(What is required)
Once you have read the records, output them exactly.

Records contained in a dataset
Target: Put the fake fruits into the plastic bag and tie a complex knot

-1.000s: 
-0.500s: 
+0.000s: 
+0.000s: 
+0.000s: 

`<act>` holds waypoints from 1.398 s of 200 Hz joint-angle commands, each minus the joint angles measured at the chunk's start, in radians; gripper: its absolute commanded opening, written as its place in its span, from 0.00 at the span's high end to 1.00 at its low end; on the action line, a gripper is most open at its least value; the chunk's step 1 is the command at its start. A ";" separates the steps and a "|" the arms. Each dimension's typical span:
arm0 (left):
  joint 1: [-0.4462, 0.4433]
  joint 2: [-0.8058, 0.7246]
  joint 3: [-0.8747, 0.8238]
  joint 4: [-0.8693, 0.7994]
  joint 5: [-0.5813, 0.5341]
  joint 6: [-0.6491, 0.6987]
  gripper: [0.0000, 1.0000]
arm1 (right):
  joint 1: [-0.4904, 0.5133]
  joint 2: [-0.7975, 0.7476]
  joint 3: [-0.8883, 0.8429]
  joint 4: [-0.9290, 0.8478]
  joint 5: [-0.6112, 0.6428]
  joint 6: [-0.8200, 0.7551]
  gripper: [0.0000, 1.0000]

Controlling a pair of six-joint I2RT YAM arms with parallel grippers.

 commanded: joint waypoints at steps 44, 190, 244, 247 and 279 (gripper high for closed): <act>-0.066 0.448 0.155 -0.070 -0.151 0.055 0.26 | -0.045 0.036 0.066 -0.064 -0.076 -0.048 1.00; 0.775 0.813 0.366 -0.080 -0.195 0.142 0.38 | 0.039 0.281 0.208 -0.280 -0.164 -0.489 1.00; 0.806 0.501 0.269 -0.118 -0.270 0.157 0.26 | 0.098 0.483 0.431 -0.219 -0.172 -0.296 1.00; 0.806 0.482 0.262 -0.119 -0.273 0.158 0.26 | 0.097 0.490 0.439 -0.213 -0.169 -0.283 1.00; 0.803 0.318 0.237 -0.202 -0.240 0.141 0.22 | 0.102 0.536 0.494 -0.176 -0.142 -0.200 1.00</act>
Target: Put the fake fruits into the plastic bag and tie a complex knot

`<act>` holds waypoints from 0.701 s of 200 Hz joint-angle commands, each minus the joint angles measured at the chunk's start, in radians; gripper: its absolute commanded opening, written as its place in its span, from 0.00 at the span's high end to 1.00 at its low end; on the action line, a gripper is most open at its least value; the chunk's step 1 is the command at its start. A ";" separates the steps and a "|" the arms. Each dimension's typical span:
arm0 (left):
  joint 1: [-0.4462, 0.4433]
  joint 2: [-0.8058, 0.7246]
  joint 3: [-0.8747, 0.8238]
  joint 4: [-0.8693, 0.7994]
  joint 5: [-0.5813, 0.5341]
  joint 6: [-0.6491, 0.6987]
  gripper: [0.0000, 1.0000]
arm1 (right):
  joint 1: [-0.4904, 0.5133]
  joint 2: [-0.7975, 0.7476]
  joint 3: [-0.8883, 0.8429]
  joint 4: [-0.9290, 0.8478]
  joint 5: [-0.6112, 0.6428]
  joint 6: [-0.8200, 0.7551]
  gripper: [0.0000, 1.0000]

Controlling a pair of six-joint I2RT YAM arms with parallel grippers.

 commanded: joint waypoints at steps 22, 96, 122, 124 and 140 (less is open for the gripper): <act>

(Task output)
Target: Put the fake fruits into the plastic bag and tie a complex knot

-1.000s: 
-0.500s: 
+0.000s: 
+0.000s: 
+0.000s: 

`<act>` holds waypoints from 1.398 s of 200 Hz joint-angle commands, each minus the joint angles measured at the chunk's start, in radians; gripper: its absolute commanded opening, written as its place in its span, from 0.00 at the span's high end to 1.00 at its low end; on the action line, a gripper is most open at its least value; the chunk's step 1 is the command at its start. A ";" separates the steps and a "|" the arms. Each dimension's typical span:
arm0 (left):
  joint 1: [-0.4462, 0.4433]
  joint 2: [-0.8058, 0.7246]
  joint 3: [-0.8747, 0.8238]
  joint 4: [-0.8693, 0.7994]
  joint 5: [-0.5813, 0.5341]
  joint 6: [-0.6491, 0.6987]
  gripper: [0.0000, 1.0000]
arm1 (right):
  joint 1: [-0.4904, 0.5133]
  joint 2: [-0.7975, 0.7476]
  joint 3: [-0.8883, 0.8429]
  joint 4: [-0.9290, 0.8478]
  joint 5: [-0.6112, 0.6428]
  joint 6: [-0.8200, 0.7551]
  gripper: [0.0000, 1.0000]

Controlling a pair of six-joint I2RT YAM arms with parallel grippers.

 commanded: joint waypoints at steps 44, 190, 244, 247 and 279 (gripper high for closed): <act>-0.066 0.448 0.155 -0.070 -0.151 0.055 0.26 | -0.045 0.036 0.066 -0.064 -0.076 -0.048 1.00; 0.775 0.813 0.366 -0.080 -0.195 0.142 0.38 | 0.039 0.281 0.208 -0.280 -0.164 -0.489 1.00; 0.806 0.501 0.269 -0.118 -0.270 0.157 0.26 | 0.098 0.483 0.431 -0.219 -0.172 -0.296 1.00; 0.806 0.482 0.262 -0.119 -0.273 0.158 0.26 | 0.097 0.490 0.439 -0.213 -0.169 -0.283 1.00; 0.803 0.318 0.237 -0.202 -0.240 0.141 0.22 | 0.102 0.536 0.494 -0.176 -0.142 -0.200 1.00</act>
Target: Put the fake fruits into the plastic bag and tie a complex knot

`<act>` holds waypoints from 0.701 s of 200 Hz joint-angle commands, each minus the joint angles measured at the chunk's start, in radians; gripper: its absolute commanded opening, written as its place in its span, from 0.00 at the span's high end to 1.00 at its low end; on the action line, a gripper is most open at its least value; the chunk's step 1 is the command at its start. A ";" separates the steps and a "|" the arms. Each dimension's typical span:
arm0 (left):
  joint 1: [-0.4462, 0.4433]
  joint 2: [-0.8058, 0.7246]
  joint 3: [-0.8747, 0.8238]
  joint 4: [-0.8693, 0.7994]
  joint 5: [-0.5813, 0.5341]
  joint 6: [-0.6491, 0.6987]
  gripper: [0.0000, 1.0000]
arm1 (right):
  joint 1: [-0.4904, 0.5133]
  joint 2: [-0.7975, 0.7476]
  joint 3: [-0.8883, 0.8429]
  joint 4: [-0.9290, 0.8478]
  joint 5: [-0.6112, 0.6428]
  joint 6: [-0.8200, 0.7551]
  gripper: [0.0000, 1.0000]

Controlling a pair of six-joint I2RT YAM arms with parallel grippers.

 commanded: joint waypoints at steps 22, 96, 122, 124 and 140 (less is open for the gripper): <act>

The output is complete, and nothing more is needed.